== Task to carry out ==
From the entries, copy each line that includes "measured".

== Excerpted records ==
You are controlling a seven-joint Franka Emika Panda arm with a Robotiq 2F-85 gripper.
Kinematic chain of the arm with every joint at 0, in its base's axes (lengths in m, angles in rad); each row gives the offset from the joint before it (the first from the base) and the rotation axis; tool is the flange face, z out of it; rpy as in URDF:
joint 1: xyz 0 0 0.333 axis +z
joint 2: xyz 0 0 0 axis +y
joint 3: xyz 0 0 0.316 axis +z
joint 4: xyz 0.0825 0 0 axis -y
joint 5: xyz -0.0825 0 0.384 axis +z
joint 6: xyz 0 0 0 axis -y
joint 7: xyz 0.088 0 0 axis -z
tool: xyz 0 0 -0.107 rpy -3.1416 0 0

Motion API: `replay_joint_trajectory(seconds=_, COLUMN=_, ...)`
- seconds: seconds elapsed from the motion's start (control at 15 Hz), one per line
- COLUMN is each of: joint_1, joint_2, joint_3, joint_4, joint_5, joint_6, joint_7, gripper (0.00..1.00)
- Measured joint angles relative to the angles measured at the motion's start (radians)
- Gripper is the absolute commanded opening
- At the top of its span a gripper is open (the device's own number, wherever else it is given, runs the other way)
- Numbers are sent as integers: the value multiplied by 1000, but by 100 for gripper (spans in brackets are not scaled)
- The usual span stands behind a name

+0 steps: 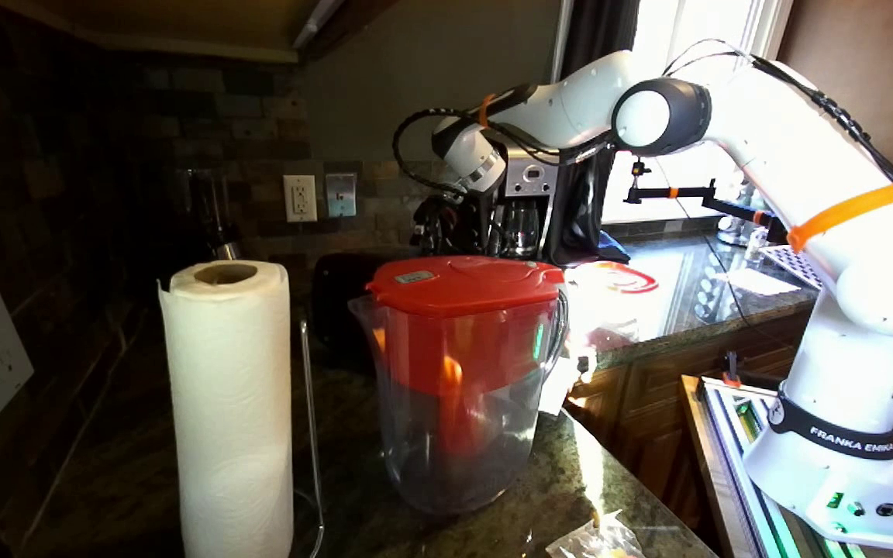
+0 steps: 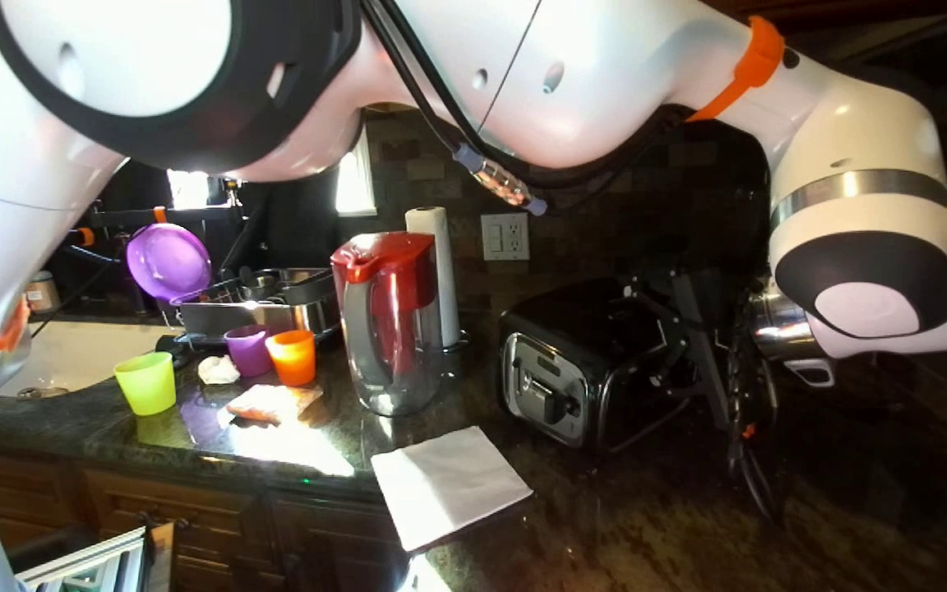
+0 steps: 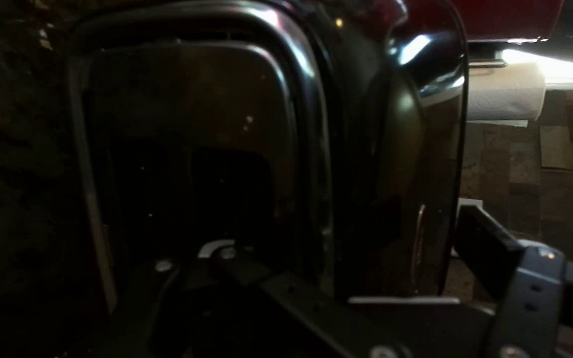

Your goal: Turn the toaster over in its upright position

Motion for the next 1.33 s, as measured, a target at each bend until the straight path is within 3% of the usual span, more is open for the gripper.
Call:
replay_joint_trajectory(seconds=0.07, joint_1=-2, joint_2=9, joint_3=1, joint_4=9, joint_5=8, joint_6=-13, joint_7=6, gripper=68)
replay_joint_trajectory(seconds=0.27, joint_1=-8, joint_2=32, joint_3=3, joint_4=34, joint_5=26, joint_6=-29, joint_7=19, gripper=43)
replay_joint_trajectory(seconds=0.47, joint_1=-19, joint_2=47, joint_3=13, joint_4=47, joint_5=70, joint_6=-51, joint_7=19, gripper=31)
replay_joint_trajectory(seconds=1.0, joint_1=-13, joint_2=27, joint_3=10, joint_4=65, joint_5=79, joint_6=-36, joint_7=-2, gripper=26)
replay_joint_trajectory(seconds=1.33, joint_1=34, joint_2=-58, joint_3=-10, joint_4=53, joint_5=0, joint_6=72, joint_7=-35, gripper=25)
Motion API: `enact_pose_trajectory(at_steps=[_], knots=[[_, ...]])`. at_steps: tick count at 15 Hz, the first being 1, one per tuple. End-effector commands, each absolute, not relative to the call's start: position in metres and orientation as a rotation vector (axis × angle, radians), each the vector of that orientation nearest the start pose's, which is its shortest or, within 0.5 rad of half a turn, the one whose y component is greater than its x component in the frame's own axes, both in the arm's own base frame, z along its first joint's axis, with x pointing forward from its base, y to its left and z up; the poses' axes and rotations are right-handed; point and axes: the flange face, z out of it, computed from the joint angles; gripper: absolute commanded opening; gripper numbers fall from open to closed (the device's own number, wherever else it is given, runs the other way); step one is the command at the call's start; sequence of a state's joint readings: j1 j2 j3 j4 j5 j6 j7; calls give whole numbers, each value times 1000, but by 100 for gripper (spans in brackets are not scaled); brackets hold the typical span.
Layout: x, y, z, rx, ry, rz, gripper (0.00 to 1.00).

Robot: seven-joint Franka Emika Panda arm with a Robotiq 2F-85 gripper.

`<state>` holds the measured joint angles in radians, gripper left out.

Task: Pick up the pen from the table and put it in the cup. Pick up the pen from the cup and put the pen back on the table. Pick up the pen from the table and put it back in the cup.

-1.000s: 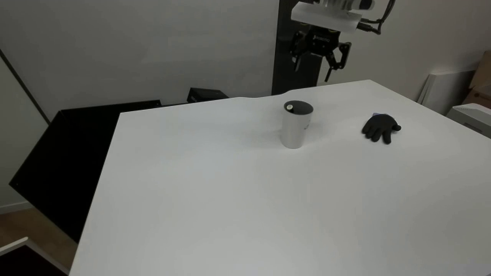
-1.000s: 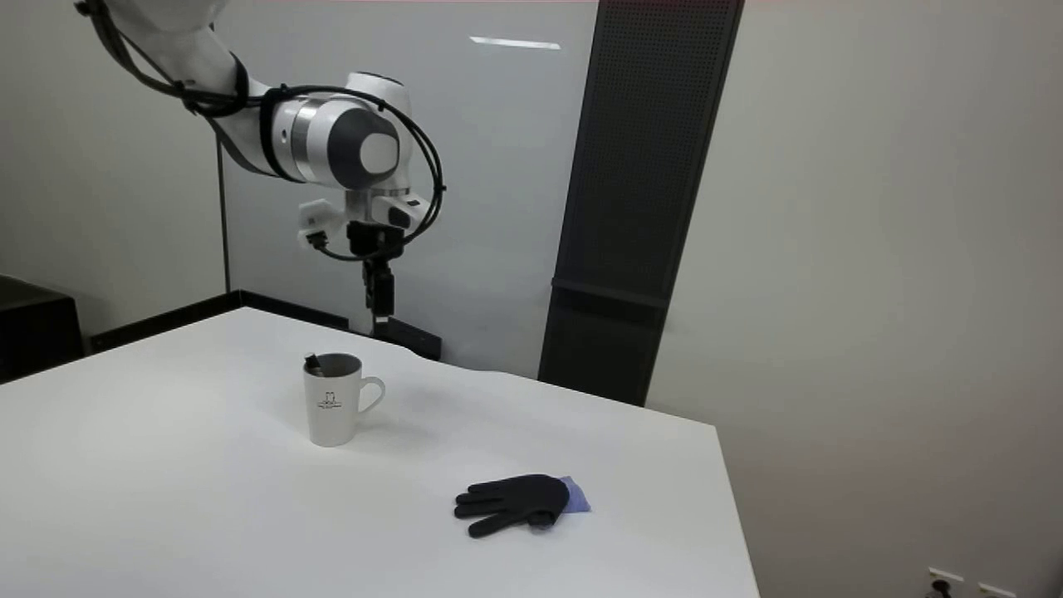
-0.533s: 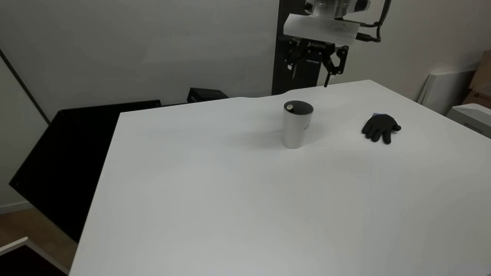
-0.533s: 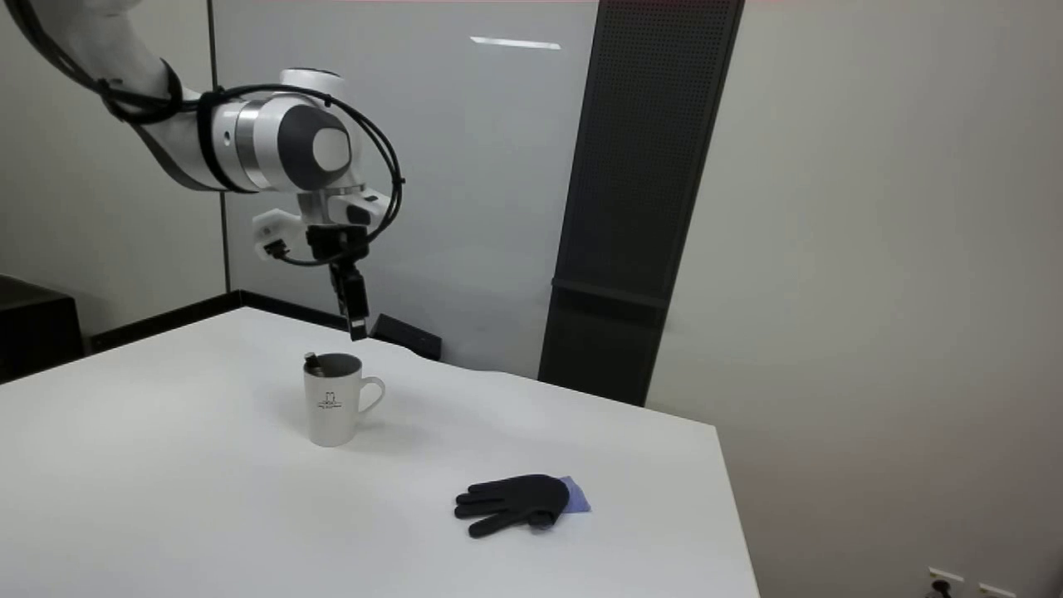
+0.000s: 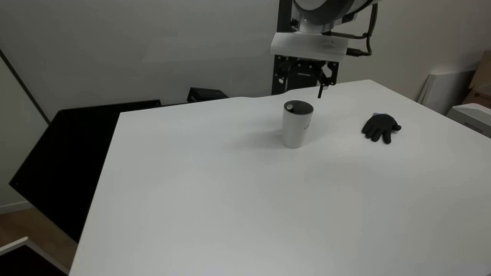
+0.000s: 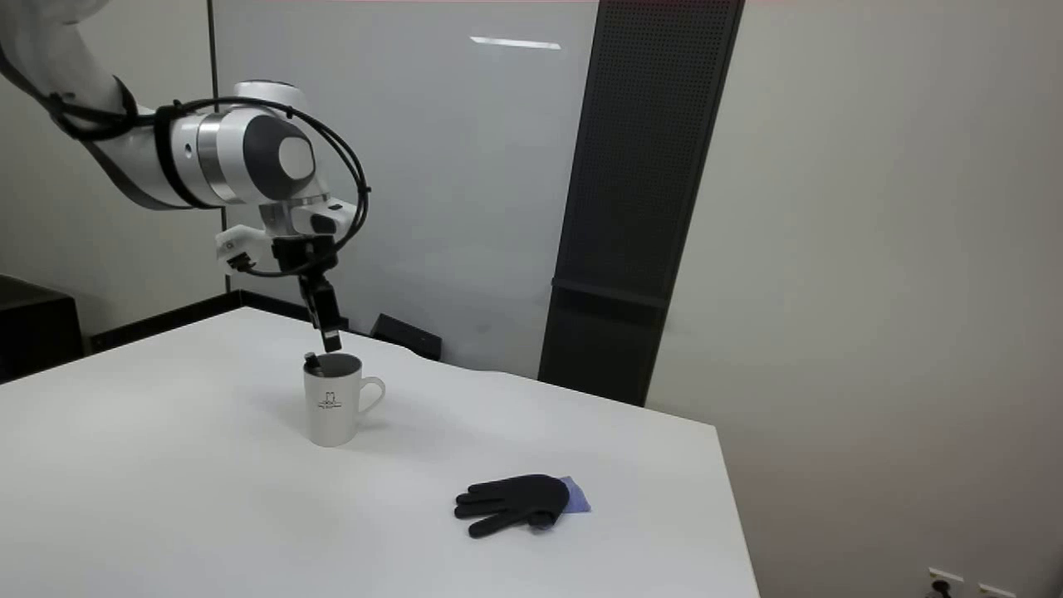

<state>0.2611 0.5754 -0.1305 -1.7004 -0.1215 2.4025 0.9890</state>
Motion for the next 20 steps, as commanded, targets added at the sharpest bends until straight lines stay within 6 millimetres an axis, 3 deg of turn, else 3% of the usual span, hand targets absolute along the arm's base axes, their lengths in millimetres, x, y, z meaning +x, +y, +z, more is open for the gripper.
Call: enact_pose_trajectory(at_steps=[1, 20], knots=[[673, 110, 278, -2989, 1181, -360, 100], [669, 134, 252, -3119, 1103, -494, 100]])
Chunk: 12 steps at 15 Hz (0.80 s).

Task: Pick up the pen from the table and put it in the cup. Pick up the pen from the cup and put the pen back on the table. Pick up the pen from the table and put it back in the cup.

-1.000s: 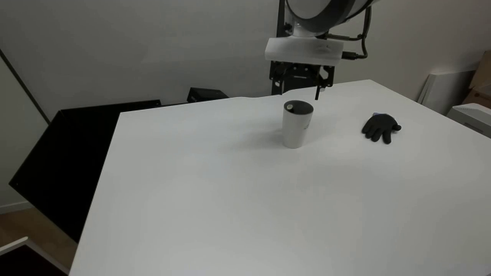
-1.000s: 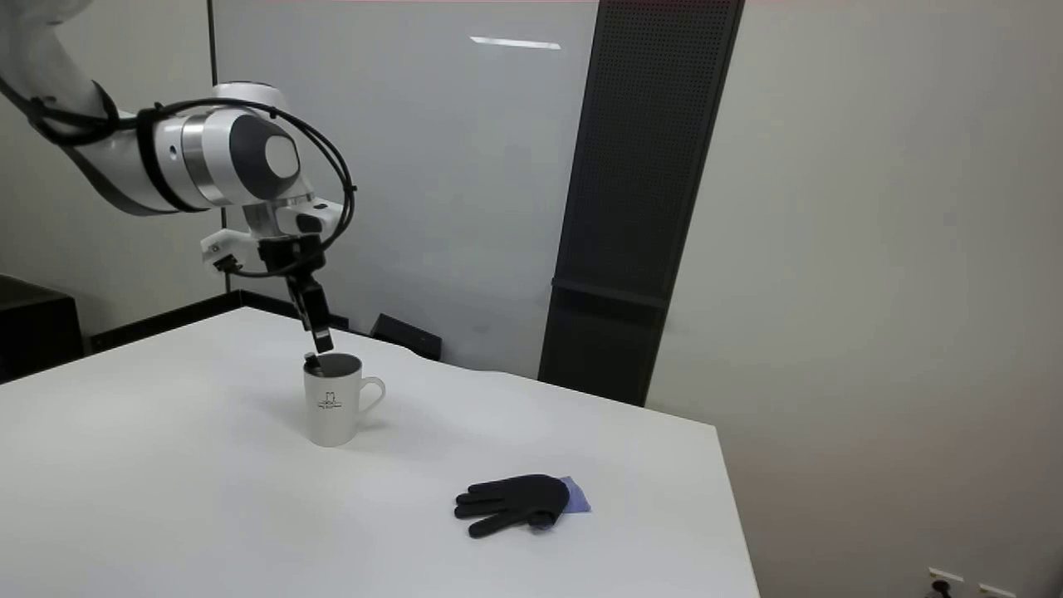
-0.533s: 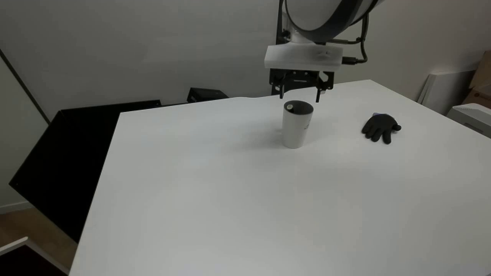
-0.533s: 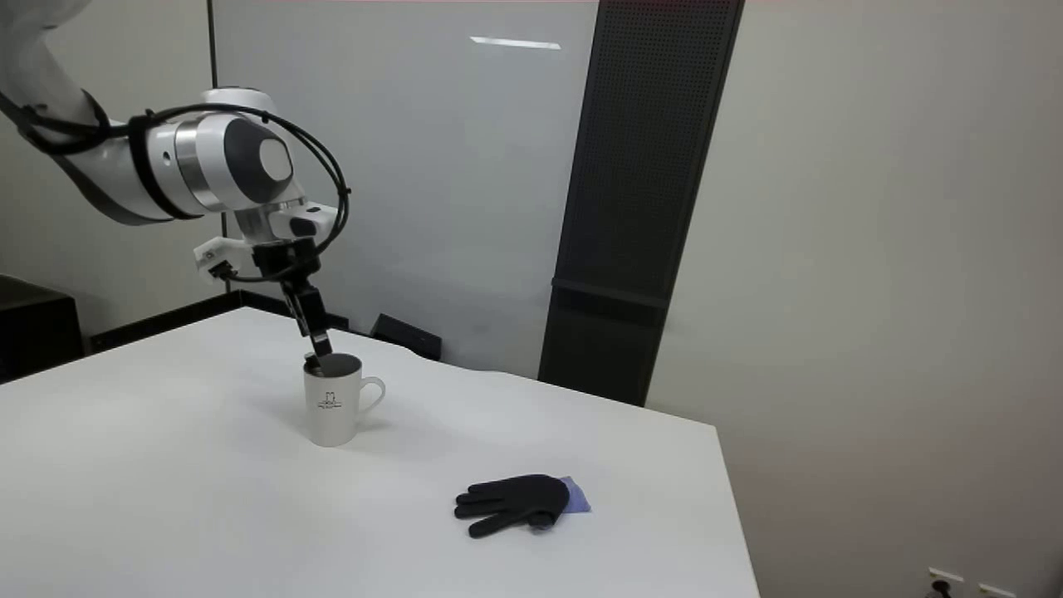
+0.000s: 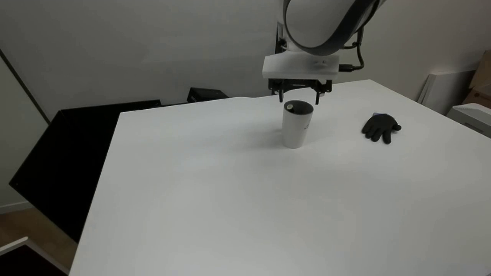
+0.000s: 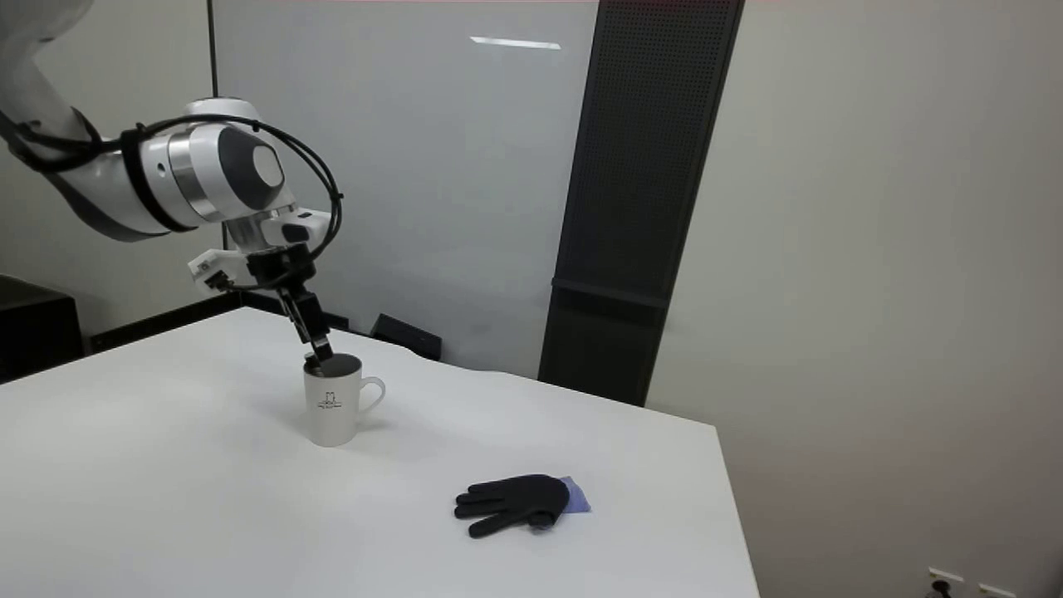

== Response box ==
- Measured joint angles relative to the angles measured at the motion's start (radians)
Motion for the next 1.33 s, as measured, a target at each bend until the straight path is within 3% of the usual span, more is open for the gripper.
`<state>` holds the measured joint angles in radians, gripper left out.

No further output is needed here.